TASK GOAL: Pull out every line below containing the word "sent".

[Dataset items]
=== Section Start ===
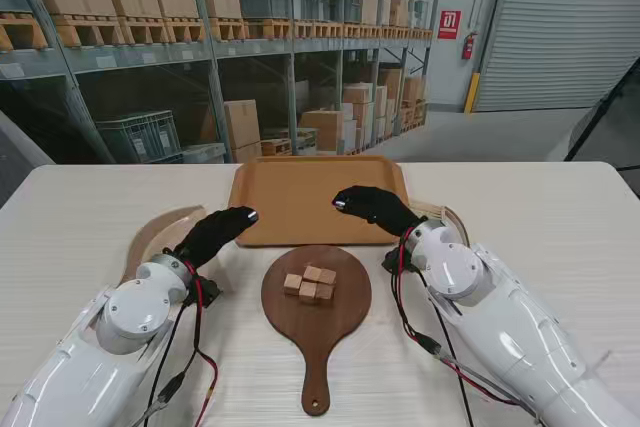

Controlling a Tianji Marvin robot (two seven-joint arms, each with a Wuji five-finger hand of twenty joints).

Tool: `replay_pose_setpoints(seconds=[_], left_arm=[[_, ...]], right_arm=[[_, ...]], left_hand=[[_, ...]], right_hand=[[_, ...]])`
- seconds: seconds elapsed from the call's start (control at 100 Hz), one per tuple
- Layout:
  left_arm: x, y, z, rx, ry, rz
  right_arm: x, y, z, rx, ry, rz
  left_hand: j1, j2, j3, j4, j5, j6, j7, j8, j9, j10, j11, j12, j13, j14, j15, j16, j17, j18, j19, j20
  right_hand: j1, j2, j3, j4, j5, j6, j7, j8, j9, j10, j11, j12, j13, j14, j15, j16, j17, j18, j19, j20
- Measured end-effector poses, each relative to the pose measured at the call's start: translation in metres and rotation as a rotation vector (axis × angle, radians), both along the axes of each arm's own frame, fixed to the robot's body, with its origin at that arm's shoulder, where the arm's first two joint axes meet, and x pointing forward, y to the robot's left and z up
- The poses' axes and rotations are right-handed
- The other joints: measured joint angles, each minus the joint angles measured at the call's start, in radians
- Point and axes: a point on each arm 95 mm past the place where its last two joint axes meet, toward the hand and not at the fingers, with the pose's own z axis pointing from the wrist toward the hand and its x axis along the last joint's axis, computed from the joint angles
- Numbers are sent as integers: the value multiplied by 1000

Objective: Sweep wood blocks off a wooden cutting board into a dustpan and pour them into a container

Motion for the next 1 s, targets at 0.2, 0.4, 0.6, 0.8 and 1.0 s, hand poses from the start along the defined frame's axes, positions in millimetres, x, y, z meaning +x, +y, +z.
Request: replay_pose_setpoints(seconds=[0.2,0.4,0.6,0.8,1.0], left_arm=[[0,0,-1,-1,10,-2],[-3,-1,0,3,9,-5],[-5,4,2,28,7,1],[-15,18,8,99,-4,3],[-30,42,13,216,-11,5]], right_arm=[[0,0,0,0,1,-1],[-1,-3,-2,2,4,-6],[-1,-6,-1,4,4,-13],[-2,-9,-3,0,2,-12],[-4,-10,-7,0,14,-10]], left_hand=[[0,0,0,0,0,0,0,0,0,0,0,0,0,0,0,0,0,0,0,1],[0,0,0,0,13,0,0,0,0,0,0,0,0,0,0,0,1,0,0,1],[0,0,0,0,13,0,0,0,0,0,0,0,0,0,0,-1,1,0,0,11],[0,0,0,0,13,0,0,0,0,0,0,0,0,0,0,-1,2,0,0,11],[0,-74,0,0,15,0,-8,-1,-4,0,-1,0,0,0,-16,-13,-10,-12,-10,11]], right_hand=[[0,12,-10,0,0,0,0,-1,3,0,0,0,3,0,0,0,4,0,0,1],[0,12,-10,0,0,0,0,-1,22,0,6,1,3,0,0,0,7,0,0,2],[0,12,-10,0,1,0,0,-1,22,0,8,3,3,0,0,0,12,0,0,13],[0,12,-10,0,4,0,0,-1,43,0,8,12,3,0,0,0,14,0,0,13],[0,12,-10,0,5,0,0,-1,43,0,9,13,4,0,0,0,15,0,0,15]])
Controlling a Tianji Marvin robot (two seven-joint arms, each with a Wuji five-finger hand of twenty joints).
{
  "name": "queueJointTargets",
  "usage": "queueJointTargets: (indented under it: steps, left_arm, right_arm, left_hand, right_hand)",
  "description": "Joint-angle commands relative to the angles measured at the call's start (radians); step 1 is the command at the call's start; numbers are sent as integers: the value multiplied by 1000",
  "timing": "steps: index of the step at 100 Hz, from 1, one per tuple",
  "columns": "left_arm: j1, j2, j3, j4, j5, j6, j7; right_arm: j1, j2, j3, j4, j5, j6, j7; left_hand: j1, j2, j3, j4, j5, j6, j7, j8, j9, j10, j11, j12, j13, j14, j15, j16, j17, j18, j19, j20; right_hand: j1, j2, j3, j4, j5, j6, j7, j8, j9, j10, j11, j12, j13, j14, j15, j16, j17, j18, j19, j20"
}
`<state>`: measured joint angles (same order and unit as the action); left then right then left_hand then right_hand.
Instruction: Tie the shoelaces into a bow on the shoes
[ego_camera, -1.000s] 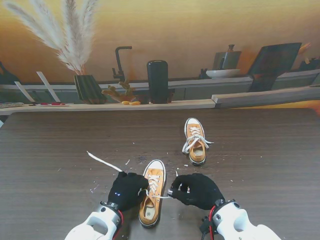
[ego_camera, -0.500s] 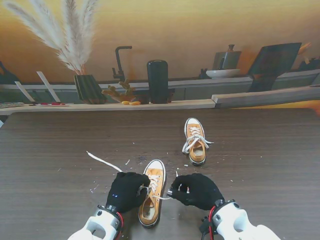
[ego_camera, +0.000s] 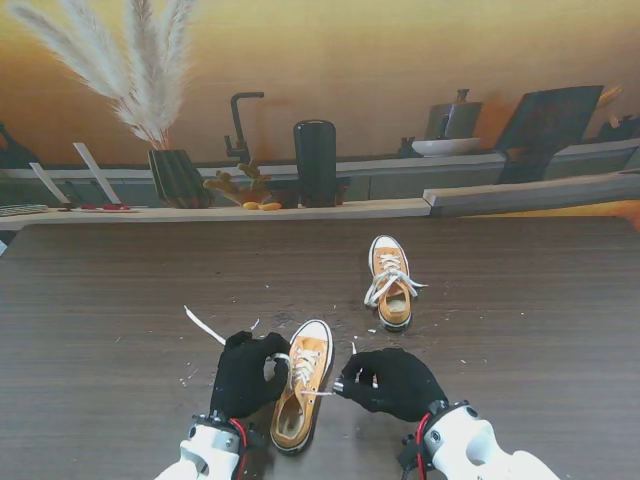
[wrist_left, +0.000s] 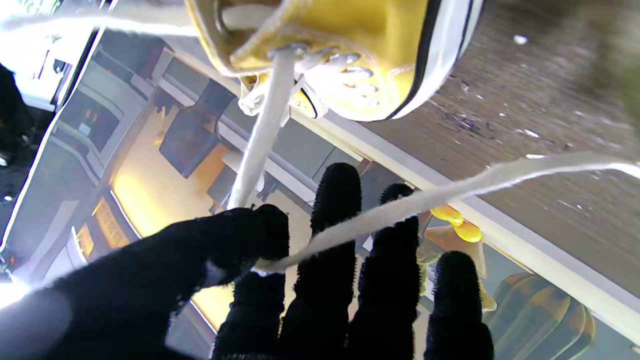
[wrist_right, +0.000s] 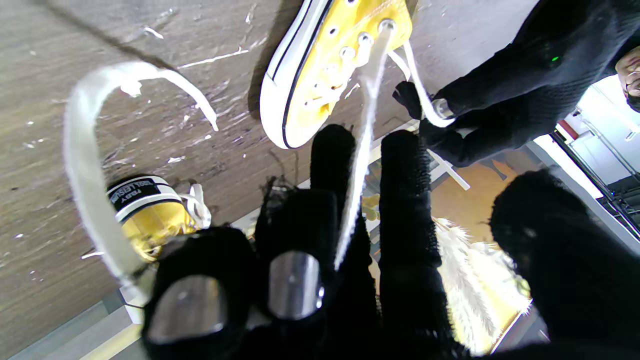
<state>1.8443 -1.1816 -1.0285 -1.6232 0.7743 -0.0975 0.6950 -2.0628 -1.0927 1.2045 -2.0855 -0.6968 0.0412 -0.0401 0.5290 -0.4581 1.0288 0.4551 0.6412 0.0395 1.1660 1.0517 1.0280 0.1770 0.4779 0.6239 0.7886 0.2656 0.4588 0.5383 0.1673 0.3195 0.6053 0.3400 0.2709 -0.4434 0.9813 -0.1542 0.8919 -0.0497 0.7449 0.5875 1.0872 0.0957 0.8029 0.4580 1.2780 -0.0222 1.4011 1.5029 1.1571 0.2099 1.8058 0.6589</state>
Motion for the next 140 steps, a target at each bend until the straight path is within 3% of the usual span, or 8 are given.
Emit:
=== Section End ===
SOLUTION FOR THIS TASK:
- Numbers are sent as integers: the value multiplied by 1000
  "description": "Joint-angle commands relative to the angles measured at the call's start (radians); step 1 is the command at the call's start; numbers are sent as integers: the value multiplied by 1000",

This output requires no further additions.